Once the show’s comic foil, eternally held back as contrast to how far Gwen Cooper had come, Tom Price’s Andy Davidson has grown through his various audio adventures; from the amusing ‘Ghost Mission’ to the incredibly dark ‘Corpse Day’ he has become one of our favourites. Here Andy is put through the wringer, in scenes of utter disbelief which Price plays with conviction, and there is a suggestion that there may be long term consequences for the character too.
As this box set forms the middle section of the Aliens Among Us series, there are understandably events within ongoing storylines which do not draw to a close here. Mindful of spoilers, one we can talk about is Ro-Jedda; lurking in the background, yet pulling enough strings to remain a potent threat, Cardiff’s Sorvix Mayor is played to wonderfully intimidating effect by Rachel Atkins.

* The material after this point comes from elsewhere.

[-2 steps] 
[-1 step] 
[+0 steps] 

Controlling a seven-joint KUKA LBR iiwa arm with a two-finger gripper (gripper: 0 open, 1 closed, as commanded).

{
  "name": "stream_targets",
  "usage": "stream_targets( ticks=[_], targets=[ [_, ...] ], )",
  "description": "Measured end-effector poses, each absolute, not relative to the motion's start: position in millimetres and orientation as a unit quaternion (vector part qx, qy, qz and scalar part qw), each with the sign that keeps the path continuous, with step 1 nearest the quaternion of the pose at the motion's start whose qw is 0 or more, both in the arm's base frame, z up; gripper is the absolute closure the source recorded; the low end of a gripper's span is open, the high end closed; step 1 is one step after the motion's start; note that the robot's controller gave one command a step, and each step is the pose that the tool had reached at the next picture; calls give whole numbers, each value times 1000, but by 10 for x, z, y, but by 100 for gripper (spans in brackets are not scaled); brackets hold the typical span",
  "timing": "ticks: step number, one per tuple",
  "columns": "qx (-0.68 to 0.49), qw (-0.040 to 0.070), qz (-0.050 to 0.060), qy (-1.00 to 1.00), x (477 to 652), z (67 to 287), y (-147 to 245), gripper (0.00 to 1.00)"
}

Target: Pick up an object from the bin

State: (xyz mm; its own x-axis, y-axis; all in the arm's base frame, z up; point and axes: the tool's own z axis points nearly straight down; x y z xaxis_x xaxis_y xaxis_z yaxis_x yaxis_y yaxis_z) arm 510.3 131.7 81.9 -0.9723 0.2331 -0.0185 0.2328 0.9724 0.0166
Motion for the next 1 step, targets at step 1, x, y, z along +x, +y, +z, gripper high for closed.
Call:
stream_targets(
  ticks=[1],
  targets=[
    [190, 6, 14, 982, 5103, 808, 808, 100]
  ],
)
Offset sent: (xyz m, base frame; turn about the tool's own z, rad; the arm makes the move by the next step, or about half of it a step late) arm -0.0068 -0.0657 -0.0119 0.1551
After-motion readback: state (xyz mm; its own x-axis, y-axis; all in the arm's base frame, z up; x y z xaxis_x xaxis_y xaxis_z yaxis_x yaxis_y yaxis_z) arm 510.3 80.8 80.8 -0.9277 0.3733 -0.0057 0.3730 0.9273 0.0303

Among the wider guest cast, Sacha Dawan (Iron Fist, An Adventure in Spare and Time) is terrific as Hasan, the object of Tyler’s desire, and we loved the paring of Diveen Henry and Ellie Heydon as Sandra and Andrea, the Colchester’s neighbours from hell. We also enjoyed Sarah Annis as the over-zealous, if rather naïve, PC Nicky Owen who we would love to hear more from.
All of these stories put the team under pressure in different ways, with the job of Torchwood spilling into the character’s personal lives, as ever, and notably into Gwen and Rhys’s relationship. Jack’s absence in ‘Zero Hour’ and off-piste actions in ‘The Empty Hand’ are symptomatic of a group in crisis, which makes the jaw-dropping finale twist all the more troubling.
Heads a spinning, we have to wait until February for the concluding four instalments which are bound to be raucous and revelatory. While we love the other Torchwood audios, Aliens Among Us really does seem to be taking the show forward with gusto!